(Dataset records)
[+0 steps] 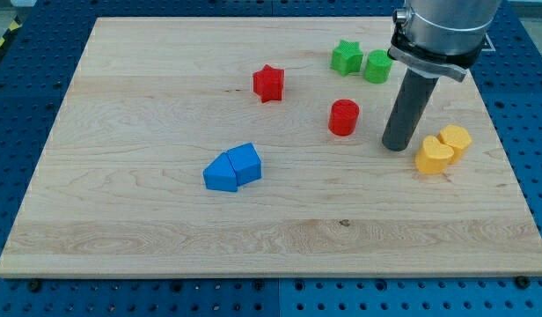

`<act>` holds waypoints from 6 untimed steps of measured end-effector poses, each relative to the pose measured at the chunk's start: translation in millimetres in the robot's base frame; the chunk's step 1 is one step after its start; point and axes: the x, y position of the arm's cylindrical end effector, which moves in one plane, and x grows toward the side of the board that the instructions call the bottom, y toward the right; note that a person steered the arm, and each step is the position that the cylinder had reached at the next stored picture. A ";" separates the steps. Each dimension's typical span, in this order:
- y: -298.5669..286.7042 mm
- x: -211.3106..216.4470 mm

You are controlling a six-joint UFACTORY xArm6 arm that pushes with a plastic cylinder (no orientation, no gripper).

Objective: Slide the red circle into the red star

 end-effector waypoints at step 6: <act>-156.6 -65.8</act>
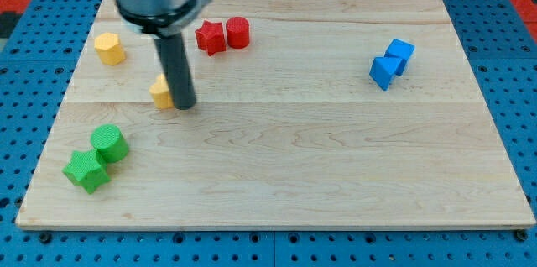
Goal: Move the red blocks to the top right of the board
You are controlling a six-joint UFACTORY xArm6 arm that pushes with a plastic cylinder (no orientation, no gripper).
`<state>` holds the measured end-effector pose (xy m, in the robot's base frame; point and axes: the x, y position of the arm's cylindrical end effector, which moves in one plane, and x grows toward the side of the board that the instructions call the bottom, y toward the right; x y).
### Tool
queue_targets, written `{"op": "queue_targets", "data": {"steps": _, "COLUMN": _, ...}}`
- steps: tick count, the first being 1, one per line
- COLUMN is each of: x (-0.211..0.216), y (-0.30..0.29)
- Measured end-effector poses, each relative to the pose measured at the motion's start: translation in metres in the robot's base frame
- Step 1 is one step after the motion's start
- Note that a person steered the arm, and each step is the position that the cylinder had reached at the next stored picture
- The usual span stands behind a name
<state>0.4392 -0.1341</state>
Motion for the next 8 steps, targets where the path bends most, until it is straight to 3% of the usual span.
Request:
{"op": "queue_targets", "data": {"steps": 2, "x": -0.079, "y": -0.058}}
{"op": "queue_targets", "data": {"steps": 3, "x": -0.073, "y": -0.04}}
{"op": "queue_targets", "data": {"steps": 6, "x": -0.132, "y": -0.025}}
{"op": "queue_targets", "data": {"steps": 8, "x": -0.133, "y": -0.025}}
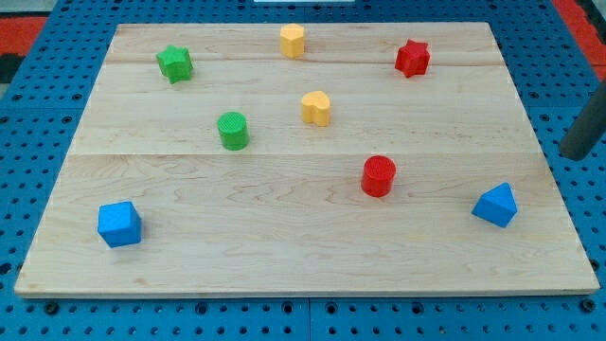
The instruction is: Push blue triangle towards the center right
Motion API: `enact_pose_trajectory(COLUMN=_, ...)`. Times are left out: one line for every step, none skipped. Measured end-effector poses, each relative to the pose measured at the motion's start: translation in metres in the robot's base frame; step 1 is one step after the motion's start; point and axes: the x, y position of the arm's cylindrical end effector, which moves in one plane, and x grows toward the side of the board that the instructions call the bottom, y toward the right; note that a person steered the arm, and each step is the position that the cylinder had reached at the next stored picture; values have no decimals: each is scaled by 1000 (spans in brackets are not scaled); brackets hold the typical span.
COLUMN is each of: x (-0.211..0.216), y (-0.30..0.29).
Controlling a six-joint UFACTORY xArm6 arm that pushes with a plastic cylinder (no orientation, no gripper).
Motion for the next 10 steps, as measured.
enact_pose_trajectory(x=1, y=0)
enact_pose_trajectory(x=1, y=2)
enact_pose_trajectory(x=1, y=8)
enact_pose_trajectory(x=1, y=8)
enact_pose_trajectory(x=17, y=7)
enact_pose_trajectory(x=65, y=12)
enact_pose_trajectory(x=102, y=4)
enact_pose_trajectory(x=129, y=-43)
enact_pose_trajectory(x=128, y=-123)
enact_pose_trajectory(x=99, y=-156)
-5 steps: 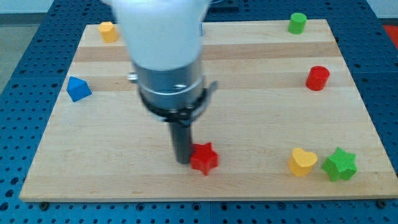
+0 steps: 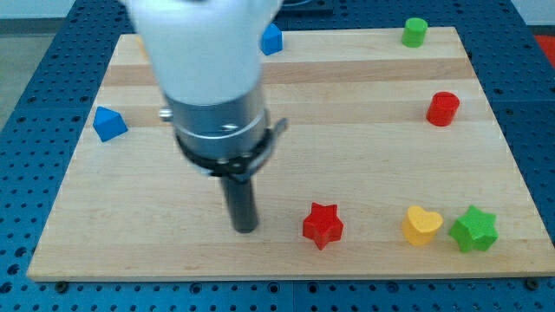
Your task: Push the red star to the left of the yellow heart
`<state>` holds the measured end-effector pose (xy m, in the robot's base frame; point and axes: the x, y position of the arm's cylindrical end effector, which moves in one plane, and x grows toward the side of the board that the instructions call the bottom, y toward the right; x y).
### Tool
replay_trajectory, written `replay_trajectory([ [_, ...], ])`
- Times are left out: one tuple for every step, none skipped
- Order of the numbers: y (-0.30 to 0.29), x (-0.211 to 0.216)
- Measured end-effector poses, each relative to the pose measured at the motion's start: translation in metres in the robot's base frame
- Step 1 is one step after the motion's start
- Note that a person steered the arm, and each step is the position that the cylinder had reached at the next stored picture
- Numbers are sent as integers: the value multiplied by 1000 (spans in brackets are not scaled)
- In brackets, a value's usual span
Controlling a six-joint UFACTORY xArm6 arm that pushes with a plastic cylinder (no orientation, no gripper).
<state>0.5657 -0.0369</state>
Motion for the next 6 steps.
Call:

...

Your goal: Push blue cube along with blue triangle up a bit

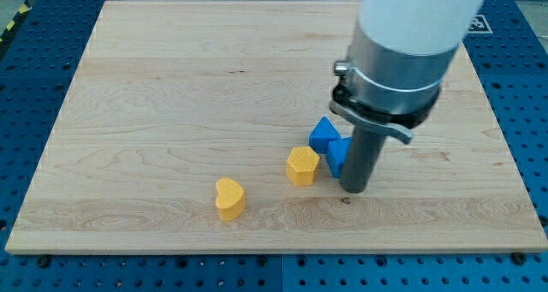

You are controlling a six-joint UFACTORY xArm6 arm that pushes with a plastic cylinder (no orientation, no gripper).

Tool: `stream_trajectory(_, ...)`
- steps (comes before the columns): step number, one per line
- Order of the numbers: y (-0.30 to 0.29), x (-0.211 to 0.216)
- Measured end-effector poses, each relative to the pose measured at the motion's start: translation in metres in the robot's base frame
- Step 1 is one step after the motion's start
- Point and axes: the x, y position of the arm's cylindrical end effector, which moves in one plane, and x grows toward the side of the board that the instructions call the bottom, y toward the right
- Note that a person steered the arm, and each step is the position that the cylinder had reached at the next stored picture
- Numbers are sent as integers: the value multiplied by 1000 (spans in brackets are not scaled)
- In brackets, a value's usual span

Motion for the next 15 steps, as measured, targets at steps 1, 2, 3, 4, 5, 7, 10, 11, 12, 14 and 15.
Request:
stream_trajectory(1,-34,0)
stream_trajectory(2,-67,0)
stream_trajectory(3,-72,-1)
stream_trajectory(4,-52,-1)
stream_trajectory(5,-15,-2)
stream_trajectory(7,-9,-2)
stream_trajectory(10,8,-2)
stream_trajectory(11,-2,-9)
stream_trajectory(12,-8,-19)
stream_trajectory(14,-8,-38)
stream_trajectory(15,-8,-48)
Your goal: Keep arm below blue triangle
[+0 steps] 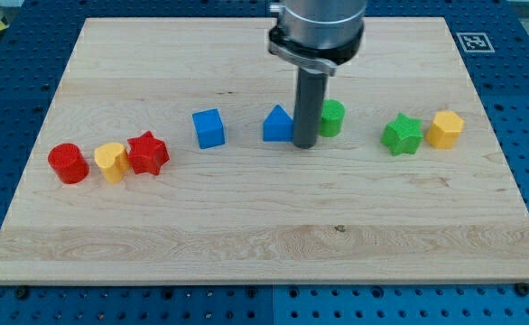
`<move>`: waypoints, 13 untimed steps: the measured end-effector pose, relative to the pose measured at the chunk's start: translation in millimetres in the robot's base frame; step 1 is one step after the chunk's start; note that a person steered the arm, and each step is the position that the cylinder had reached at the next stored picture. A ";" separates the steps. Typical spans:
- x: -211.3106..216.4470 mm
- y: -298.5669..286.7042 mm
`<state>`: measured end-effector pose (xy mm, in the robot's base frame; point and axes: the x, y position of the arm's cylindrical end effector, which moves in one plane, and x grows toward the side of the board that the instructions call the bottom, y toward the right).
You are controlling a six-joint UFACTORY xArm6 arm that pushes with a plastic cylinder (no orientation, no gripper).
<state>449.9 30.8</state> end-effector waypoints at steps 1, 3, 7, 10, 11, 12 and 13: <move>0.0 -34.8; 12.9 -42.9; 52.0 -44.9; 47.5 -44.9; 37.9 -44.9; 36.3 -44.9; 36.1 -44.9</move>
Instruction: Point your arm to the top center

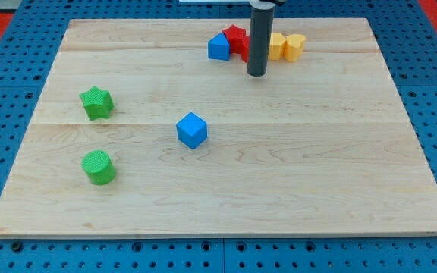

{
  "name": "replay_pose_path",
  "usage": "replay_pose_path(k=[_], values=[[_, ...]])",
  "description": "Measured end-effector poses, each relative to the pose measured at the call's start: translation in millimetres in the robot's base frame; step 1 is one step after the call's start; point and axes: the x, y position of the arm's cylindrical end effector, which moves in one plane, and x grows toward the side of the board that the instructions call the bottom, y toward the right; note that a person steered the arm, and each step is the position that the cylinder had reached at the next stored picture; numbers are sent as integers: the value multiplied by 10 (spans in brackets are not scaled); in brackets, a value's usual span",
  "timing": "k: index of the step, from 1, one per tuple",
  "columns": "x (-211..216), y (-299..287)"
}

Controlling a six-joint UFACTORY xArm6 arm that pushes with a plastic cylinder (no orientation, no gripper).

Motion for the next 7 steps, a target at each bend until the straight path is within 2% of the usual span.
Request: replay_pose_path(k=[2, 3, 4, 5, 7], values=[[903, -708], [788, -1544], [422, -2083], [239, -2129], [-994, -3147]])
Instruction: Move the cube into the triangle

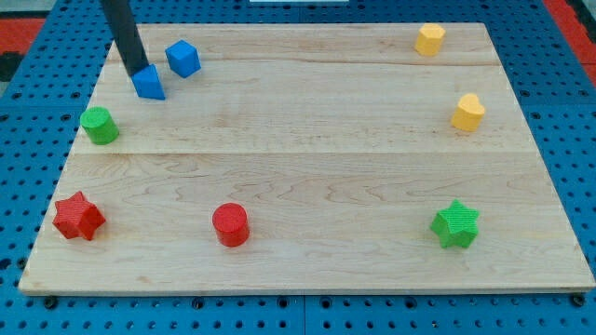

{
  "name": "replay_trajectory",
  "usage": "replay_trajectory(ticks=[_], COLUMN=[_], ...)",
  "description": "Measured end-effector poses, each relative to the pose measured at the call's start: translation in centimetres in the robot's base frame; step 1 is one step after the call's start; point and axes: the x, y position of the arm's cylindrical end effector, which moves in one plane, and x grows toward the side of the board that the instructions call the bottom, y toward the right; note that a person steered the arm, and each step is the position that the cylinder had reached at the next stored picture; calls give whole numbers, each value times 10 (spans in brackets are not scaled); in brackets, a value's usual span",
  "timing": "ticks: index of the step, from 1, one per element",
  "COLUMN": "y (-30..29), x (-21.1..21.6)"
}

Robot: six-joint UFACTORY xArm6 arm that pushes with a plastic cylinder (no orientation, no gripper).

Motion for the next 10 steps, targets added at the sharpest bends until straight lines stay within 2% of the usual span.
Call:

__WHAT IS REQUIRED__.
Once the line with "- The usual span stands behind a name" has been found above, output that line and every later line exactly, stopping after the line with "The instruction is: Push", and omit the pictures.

__EXERCISE ANSWER__.
- The usual span stands behind a name
<state>0.4392 -0.1341</state>
Motion for the next 8 steps, targets where the path bends most, until it is straight to 3% of the usual span.
Request:
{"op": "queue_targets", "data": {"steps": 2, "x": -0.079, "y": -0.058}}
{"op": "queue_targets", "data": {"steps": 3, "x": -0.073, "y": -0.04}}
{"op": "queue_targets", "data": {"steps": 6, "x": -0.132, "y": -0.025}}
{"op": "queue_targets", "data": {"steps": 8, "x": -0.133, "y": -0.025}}
The instruction is: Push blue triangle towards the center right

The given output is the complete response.